ESG targets in executive pay plans too easy to hit?

Nawar

Here’s this note from Nawar Alsaadi:

This fascinating piece of research by Adam B. Badawi at the University of California and Robert P. Bartlett at Stanford Law School provides great insights on how corporate boards and executives establish fuzzy and easy to beat ESG targets.

Although the paper mentions a rise in executives ESG incentives from 37% in 2013 to 63% within the S&P 500 companies, the vast majority of the ESG objectives tied to these incentives are vague and easy to beat. Here is a key passage from the paper, “while executives miss all of their financial targets 22% of the time in our sample, we show that this outcome is exceptionally rare for ESG-based compensation. Only 6 of 247 (2%) firms that disclose an ESG performance incentive report missing all of the ESG targets.” (chart above).

The authors goes on to explain as to why this is the case, “whereas financial metrics used in executive compensation plans are typically tied to publicly available accounting or market metrics, ESG metrics are more likely to focus on less transparent operating measures, such as those relating to carbon emissions, workplace conditions, or hiring and promotion practices.”

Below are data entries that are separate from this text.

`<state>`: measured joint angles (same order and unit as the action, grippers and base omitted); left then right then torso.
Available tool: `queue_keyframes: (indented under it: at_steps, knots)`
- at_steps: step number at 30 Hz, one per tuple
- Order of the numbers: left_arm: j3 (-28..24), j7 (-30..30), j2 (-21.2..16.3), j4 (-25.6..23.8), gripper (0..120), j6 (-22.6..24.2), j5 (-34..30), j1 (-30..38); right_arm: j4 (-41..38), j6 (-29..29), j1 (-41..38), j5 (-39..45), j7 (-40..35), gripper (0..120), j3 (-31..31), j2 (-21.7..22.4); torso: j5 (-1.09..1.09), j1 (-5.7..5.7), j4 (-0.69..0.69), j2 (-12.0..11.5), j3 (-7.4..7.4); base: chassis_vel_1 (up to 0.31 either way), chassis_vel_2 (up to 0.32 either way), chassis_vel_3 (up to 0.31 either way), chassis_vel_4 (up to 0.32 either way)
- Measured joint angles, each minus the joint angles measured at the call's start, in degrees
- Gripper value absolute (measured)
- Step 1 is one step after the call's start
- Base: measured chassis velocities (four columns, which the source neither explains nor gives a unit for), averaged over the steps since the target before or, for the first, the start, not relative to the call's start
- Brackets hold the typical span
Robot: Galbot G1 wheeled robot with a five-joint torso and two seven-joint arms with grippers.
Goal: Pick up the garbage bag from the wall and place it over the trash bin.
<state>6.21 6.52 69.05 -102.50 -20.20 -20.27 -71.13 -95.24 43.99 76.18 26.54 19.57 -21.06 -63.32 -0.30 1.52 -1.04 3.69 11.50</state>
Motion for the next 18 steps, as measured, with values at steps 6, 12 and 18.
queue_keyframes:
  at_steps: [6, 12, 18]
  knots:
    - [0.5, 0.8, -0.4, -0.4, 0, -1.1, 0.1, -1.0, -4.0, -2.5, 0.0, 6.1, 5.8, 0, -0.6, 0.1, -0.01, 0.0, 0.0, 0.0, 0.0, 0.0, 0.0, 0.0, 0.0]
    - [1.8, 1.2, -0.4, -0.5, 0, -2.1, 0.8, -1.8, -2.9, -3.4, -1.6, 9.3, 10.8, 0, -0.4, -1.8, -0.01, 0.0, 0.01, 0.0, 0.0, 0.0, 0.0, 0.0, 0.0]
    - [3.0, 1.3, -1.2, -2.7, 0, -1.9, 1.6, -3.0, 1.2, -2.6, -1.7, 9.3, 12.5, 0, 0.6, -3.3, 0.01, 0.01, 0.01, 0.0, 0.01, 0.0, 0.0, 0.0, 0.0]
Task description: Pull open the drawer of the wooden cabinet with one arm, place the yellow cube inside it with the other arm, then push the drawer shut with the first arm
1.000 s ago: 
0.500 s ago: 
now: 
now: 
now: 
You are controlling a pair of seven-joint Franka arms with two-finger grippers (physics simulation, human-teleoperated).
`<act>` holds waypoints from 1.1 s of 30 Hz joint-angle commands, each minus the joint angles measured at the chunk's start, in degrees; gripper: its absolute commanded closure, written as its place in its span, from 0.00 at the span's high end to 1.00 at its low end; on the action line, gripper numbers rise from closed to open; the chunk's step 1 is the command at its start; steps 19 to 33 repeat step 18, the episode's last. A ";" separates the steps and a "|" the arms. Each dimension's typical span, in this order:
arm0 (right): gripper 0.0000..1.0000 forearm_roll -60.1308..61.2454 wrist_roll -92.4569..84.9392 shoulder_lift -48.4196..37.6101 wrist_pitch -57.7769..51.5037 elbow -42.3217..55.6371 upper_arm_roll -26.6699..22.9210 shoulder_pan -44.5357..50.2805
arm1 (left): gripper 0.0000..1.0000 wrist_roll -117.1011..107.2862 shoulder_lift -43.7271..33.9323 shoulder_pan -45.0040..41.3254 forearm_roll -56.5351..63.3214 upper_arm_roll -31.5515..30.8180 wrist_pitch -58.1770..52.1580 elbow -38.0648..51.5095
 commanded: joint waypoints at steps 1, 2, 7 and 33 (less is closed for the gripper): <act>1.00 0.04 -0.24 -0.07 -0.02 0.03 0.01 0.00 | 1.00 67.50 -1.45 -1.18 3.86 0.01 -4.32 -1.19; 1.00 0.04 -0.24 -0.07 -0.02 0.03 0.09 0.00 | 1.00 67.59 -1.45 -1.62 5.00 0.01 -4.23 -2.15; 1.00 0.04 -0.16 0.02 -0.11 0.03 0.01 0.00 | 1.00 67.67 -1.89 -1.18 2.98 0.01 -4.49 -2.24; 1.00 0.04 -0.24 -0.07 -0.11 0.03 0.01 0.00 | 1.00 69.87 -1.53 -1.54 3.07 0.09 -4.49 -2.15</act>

And it is not that executives are not missing ESG targets, but they are supposedly exceeding them in 76% of the cases compared to 44% for financial targets (chart below). Interestingly enough, when ESG targets are tied to obligatory reporting obligations such as those required by the EPA, OSHA or EEO-1, they are missed at a much higher rate. Said another way, when ESG incentives are real and are tied to measurable, transparent, targets, CEOs fail to meet them by an order of magnitude more. This is another validation as to why we need robust ESG disclosure regulations.

Finally, despite the easy ESG pay pocketed by these executives, the overall impact on a CEO’s expected annual compensation is typically small (3% or less). This largely due to the fact that ESG incentives are over-weighted towards short-term incentives plans (96.5%) which tend to represent a smaller portion of overall CEO pay. Considering the long term nature of many ESG and sustainability issues, the short term focus of these ESG targets is another indictment of what I like to call “ESG Incentives Theater.”

The unfortunate reality is that many companies use ESG incentives as a facade, setting low, opaque ESG targets and praising executives for meeting them, all to create the illusion of strong ESG leadership. Sustainable investors must apply greater scrutiny to these targets and insist on clear, measurable ESG goals. It’s crucial to stop rubber stamping executive pay plans and accepting companies’ vague ESG references in proxy statements as sufficient progress.